By Suzanne Morgan Williams

This spring, thanks to a grant from Nevada Arts Council and the National Endowment for the Arts, I had the opportunity to interview a number of historians and cultural experts for my work-in-progress. It’s historical novel set in the 1600s in Massachusetts. Creating that world, where people’s knowledge and belief systems are so different from our own, feels a bit like writing fantasy or sci-fi. I’m building a lot of the world from the ground up. Yes, I can identify the trees, animals, and the weather. I’m pretty sure anger was still ugly and that people wanted to be loved. But how did they feel about themselves? Did they expect the same things we do? I’m convinced their views on heaven, hell, and this earth in between were very, very different.

I asked one historian what pitfalls I might face in developing my teen girl protagonist. He almost slapped his palm to his face and said, “Just don’t make her a spunky red-headed girl.” Then he talked to me about “presentism.” His premise was that people in the past, and particularly in the early colonial era, really didn’t want the same things that we do; that their main concerns were far removed from ours. (Although I’ll postulate that their emotional reactions were undoubtedly similar.) I’ve had a similar discussion with a writer friend who is active in educating other writers and illustrators about different perspectives in our diverse world. As a Muslim woman, she objects to Muslim girl characters being given motives by non-Muslim writers that she believes are not true to their cultural and religious background. We have to be careful – not everyone is just like us.

Of course, when an author creates a fictional character, we are in charge of their wants and fears, their motives and reactions. But for me, in writing a historical novel that children will use to augment their take on history, I need to keep the milieu of that time and place authentic. I don’t know if I’ve ever been quite as challenged by that as I am now. I’m trying to create characters living 450 years ago – before we knew about infectious diseases, electricity, or believed in equal rights. It was the time when religion was so closely tied to politics and class that dividing the three, in our modern way, is almost impossible and not very useful. The afterlife was not just a promise but also a threat. Writings from that era seem distressingly black and white. But I’m sure life itself was as messy and nuanced as it is today. How to capture that?

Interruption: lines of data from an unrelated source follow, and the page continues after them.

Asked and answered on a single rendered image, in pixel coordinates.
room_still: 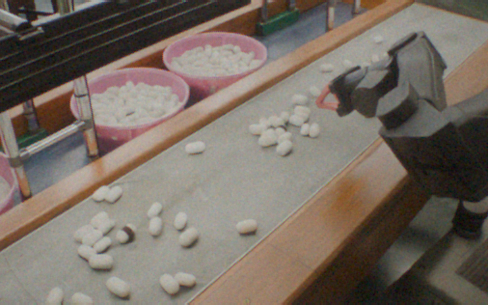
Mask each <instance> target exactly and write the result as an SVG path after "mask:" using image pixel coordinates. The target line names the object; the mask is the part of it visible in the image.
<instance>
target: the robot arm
mask: <svg viewBox="0 0 488 305"><path fill-rule="evenodd" d="M387 54H388V55H389V57H387V58H385V59H381V60H379V61H377V62H375V63H373V64H371V65H370V66H368V67H365V68H363V69H361V68H360V66H357V67H352V68H350V69H347V70H345V71H344V72H343V73H342V74H340V75H338V76H337V77H335V78H334V79H331V80H329V81H328V83H327V85H326V87H325V88H324V90H323V91H322V93H321V94H320V96H319V97H318V99H317V100H316V101H315V104H316V106H317V107H318V108H325V109H331V110H334V111H336V112H337V114H338V116H339V117H343V116H346V115H348V114H350V113H351V112H352V111H354V110H355V111H357V112H358V113H361V114H362V115H365V116H369V117H375V116H376V118H378V119H379V120H380V122H381V123H382V125H381V127H380V128H379V130H378V134H379V135H380V137H381V138H382V139H383V141H384V142H385V143H386V144H387V145H388V147H389V149H390V150H391V151H392V152H393V154H394V155H395V157H396V158H397V159H398V161H399V162H400V164H401V166H402V167H403V168H404V170H406V171H407V172H408V174H409V175H410V176H411V179H412V180H413V182H414V183H415V184H416V185H417V187H418V188H419V189H420V190H421V191H424V192H425V193H426V194H430V195H435V196H436V197H437V198H439V199H441V198H450V199H454V200H462V201H468V202H472V203H477V202H480V201H481V200H483V199H484V198H485V197H487V196H488V88H487V89H485V90H483V91H481V93H477V94H475V95H474V96H472V97H469V98H468V99H465V100H463V101H460V102H457V103H455V104H452V105H450V106H449V107H447V100H446V94H445V88H444V82H443V75H444V70H445V69H446V68H447V64H446V60H445V59H444V58H443V56H442V55H441V54H440V52H438V50H437V49H436V48H435V46H434V45H433V44H432V41H431V39H429V38H428V36H426V35H425V33H424V32H423V31H419V32H416V31H413V32H411V34H409V35H407V36H406V37H404V38H402V39H400V40H399V41H397V42H395V43H393V46H392V47H390V48H389V49H388V50H387ZM330 93H331V95H333V96H334V97H335V99H336V102H324V99H325V98H326V97H327V96H328V95H329V94H330Z"/></svg>
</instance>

The easy part of excising “presentism” from my writing, is finding metaphors that can’t work – “An electric current ran up my arm,” for example. Electricity had yet to be “discovered.” The harder part is making the characters relatable to today’s readers while staying true to the history and without making them seem stilted or ignorant. They were people of their times as are we. If I can get that message across, that they had their own struggles and found ways to deal with them, then I’ve succeeded. Wish me luck.

1 comment:

  1. Good luck! Anachronistic similes can really be difficult to root out of one's writing. I once wrote a piece set in the middle stone age, and had to expunge someone following another character like a puppy (there weren't dogs yet) and the order of the day becoming unraveled (before weaving had been invented.)